[Exercise details]: Search the data for "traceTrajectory" and copy every matching line.
——
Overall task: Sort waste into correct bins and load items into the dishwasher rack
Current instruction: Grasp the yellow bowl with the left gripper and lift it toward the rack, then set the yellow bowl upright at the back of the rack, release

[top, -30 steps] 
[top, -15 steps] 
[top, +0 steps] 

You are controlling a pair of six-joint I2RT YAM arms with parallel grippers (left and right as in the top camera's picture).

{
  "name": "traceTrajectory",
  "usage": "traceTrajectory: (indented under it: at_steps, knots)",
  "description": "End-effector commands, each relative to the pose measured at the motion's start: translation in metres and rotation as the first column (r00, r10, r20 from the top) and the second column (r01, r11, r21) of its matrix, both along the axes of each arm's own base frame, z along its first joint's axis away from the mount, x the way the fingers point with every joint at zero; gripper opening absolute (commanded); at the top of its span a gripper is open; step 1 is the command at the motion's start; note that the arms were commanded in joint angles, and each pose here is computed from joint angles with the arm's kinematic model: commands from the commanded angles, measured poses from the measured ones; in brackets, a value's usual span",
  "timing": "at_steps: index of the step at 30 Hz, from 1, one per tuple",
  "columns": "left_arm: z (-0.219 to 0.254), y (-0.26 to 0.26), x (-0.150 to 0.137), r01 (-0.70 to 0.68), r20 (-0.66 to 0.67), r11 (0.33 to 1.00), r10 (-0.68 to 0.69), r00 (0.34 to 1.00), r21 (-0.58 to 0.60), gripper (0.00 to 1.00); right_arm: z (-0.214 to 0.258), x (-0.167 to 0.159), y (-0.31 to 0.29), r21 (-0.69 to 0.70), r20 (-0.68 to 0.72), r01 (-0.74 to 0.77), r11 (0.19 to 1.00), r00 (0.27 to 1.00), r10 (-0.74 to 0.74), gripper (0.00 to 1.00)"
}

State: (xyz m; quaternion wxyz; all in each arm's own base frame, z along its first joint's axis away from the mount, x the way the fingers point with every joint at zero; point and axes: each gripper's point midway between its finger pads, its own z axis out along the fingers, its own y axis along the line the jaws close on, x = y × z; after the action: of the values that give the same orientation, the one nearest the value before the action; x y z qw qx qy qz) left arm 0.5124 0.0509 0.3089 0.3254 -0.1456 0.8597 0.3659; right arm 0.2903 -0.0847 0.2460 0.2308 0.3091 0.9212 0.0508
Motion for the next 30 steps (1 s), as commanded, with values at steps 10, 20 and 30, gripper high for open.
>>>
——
[Response below]:
  "name": "traceTrajectory",
  "usage": "traceTrajectory: (indented under it: at_steps, knots)",

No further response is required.